Dia menegaskan, kenaikan harga tiket merupakan bentuk kebijakan yang kental dengan nuansa otoritarianisme tanpa memperhatikan dampak ekosistem pariwisata di Labuan Bajo.

“Secara langsung, pemaksaab kebijakan harga tiket ini membuat kunjungan wisata akan menurun derastis,” ujar Stefanus Gandut kepada wartawan, Selasa 2 Agustus 2022.

BACA JUGA:  KKN-PPM UGM Sosialisasi Cara Mengoptimalkan Limba Batok Kelapa di NTT

Kebijakan ini, kata Gandut, sangat kontra dengan tagline kawasan pariwisata super premium Labuan Bajo, yang pada akhirnya menghilangkan animo pelancong untuk berwisata ke Labuan Bajo.

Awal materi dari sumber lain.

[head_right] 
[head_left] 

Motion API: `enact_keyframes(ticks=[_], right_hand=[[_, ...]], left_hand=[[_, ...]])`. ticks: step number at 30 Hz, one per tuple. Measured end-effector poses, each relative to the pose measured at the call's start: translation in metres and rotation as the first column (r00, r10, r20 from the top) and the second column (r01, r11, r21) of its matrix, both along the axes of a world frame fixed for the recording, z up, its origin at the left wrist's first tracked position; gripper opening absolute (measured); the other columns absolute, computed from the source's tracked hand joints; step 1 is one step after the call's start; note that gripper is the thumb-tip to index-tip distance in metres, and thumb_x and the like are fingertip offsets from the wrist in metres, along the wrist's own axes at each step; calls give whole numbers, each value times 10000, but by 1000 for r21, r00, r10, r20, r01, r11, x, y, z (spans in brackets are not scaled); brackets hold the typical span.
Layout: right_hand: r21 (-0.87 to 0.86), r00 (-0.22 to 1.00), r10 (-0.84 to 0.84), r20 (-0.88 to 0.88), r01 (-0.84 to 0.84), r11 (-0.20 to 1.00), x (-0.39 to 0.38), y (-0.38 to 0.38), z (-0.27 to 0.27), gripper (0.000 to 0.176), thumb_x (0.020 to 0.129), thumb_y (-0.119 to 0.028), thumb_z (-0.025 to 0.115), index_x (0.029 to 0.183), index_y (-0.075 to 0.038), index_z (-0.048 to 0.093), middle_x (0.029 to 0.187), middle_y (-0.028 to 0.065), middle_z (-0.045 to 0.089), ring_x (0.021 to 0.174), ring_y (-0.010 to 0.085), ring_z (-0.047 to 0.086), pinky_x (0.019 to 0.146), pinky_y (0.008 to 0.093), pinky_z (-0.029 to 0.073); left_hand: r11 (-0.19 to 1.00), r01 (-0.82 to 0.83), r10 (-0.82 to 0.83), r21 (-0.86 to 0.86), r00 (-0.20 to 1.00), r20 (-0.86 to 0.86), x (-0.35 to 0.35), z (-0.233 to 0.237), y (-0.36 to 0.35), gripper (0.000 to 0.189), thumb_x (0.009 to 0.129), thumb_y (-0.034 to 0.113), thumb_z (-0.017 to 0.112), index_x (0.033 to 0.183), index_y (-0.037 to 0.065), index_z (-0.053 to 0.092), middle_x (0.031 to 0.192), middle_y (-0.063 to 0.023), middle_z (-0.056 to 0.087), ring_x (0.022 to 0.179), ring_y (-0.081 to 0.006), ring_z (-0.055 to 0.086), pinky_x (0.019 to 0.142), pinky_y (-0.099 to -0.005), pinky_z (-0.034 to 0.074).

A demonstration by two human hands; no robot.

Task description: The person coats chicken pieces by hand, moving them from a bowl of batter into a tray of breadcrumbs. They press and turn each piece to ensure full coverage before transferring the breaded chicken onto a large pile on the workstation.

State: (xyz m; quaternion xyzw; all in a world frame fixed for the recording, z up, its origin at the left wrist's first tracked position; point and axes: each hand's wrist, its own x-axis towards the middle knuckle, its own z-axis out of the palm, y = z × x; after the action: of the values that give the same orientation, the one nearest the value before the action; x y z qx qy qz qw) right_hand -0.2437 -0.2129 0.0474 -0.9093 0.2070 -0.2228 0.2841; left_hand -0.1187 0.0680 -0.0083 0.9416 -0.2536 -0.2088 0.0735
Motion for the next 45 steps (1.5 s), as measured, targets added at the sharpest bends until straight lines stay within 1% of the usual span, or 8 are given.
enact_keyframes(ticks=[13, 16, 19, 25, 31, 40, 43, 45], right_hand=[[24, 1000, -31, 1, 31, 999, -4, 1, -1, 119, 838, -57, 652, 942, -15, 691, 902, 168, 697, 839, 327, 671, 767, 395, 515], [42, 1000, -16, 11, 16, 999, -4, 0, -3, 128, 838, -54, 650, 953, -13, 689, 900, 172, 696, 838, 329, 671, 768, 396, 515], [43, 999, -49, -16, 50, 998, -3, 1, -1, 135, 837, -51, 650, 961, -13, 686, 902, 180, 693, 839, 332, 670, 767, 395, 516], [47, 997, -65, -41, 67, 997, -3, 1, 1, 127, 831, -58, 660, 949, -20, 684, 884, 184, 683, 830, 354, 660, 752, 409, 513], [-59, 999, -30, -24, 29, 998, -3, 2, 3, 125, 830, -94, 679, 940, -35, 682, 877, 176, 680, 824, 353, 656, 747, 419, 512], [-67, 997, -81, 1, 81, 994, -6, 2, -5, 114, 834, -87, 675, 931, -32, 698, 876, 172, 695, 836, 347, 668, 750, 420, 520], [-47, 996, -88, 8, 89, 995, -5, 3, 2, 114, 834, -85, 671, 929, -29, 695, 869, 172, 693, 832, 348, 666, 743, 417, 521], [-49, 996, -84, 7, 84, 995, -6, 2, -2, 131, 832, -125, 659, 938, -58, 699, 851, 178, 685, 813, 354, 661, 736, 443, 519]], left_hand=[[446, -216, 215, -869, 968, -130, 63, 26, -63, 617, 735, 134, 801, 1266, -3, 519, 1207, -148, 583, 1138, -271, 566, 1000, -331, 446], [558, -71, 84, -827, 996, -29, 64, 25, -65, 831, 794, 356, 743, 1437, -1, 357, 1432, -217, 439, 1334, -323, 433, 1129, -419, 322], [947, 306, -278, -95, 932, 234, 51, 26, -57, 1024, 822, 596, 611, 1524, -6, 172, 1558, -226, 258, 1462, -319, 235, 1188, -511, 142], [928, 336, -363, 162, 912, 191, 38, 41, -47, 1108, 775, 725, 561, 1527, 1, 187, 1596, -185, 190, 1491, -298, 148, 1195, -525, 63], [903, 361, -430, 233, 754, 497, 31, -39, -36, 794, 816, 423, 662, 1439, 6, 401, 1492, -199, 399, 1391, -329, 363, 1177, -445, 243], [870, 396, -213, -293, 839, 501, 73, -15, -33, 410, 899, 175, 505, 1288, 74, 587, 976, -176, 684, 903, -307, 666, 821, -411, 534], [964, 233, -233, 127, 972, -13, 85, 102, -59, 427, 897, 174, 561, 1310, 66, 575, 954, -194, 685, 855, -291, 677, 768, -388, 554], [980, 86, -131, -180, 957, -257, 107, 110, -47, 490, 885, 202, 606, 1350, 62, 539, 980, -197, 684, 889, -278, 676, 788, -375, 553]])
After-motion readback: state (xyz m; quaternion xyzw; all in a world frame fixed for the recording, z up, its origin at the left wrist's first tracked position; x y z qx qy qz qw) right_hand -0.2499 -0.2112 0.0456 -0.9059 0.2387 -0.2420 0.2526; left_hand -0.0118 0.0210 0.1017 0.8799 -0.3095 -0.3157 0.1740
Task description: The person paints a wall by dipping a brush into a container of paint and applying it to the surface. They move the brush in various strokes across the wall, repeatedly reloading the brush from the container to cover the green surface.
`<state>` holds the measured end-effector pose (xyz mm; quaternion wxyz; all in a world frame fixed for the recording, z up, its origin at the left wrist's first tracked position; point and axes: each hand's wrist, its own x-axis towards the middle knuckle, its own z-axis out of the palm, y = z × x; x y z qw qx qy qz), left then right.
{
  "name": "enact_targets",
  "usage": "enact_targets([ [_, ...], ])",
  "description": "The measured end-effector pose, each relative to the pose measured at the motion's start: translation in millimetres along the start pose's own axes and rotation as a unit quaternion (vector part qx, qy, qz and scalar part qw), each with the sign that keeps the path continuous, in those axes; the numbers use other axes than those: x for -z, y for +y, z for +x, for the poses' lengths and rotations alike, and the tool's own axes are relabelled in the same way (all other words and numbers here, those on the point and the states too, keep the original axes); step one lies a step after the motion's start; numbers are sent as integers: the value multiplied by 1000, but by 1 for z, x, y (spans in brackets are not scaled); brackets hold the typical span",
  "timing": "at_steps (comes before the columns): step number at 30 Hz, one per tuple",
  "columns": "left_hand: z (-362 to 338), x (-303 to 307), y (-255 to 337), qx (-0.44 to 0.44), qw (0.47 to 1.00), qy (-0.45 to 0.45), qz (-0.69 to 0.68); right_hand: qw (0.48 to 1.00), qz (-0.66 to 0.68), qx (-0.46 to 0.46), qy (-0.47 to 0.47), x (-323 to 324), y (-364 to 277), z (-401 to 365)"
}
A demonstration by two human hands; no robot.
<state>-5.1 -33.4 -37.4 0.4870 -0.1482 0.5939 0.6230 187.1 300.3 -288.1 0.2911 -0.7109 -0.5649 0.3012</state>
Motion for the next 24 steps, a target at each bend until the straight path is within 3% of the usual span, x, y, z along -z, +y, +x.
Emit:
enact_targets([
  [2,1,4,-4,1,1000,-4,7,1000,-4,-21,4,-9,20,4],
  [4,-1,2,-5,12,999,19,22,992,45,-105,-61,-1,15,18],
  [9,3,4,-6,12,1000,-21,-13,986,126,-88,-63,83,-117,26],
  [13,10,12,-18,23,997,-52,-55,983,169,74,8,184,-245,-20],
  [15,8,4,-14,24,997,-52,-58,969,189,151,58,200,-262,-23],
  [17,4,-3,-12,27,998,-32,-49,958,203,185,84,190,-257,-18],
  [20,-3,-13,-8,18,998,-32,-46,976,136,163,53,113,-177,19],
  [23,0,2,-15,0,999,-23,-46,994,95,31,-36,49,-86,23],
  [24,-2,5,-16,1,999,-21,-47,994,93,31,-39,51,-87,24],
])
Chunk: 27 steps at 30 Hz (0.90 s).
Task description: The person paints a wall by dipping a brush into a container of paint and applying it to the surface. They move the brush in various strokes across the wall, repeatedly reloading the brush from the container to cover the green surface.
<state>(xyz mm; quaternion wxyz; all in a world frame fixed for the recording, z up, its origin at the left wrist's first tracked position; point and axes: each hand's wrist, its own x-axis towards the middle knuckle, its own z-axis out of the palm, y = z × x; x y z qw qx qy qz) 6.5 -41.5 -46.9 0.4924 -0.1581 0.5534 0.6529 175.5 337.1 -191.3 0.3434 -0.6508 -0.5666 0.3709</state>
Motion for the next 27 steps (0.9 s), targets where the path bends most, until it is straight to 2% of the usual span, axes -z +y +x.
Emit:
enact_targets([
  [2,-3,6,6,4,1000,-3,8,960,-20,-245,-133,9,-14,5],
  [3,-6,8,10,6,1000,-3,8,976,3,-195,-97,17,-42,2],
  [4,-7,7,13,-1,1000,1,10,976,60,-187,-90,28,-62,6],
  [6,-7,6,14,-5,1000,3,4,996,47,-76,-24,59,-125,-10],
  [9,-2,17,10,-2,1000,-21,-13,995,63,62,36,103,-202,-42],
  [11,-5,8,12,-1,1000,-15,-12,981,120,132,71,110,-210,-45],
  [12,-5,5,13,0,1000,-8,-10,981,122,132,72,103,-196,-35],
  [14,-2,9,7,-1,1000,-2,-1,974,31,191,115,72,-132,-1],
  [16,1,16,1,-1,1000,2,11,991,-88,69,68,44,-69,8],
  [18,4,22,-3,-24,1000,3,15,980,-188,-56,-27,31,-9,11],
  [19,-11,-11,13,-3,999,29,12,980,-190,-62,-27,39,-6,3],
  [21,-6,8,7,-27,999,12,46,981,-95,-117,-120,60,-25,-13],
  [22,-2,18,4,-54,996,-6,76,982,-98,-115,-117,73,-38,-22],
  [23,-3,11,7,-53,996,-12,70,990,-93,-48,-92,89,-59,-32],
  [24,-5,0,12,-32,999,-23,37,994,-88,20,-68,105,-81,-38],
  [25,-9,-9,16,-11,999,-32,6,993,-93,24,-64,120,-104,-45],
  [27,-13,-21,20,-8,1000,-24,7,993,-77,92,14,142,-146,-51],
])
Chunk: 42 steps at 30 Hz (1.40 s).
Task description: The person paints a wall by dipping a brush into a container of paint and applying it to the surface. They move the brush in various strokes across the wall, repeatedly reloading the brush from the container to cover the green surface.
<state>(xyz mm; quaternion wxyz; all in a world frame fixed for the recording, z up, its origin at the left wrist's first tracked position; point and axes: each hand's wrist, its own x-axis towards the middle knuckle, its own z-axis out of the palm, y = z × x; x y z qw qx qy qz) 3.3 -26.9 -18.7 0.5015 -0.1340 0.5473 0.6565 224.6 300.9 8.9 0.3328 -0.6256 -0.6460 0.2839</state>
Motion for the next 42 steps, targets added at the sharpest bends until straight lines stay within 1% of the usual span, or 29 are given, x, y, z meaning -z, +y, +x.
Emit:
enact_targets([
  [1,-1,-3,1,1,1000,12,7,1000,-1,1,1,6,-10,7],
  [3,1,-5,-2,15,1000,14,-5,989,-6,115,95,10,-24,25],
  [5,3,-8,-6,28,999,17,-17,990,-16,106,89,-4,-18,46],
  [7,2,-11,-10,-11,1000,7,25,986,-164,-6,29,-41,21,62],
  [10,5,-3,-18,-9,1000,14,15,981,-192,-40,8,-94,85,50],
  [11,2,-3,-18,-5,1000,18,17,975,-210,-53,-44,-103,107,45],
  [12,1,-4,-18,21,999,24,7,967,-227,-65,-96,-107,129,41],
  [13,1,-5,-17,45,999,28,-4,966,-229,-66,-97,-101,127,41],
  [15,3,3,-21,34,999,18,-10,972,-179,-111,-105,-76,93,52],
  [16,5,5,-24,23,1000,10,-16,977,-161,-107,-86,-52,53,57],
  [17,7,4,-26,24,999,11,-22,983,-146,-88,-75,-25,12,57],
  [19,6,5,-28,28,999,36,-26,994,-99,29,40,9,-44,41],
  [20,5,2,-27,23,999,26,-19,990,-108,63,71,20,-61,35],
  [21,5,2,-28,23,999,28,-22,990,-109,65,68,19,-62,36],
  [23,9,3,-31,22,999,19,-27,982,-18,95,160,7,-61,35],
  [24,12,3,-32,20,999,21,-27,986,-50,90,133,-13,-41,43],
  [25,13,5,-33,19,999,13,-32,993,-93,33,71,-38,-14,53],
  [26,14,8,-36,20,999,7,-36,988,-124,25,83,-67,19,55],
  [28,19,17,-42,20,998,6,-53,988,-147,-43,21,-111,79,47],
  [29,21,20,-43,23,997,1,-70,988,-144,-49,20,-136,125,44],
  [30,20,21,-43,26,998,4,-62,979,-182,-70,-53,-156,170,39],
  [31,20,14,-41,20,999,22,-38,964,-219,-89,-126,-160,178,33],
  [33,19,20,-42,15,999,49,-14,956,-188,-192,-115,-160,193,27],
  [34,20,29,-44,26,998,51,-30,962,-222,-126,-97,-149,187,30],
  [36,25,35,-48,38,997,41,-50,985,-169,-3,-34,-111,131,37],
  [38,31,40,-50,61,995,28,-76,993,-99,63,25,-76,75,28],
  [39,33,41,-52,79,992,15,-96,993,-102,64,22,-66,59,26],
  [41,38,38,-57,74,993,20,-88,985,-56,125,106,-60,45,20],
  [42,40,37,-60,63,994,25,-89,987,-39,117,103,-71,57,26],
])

“Jangan lupa bahwa maksud dan tujuan pembangunan infrastruktur pariwisata yang begitu besar di Labuan Bajo adalah untuk meningkatkan PAD serta kesejahteraan masyarakat sekitar kawasan,” jelasnya.

Ia menegaskan, jika kemudian terjadi penurunan kunjungan wisatawan akibat kenaikan tarif di Taman Nasional Komodo (TNK), maka tentu menjadi sebuah lelucon yang menggelikan.

“Harusnya, pemberlakuan tarif masuk kawasan strategis seperti TNK didahului dengan sosialisasi berjenjang dan masa transisi yang cukup,” terangnya.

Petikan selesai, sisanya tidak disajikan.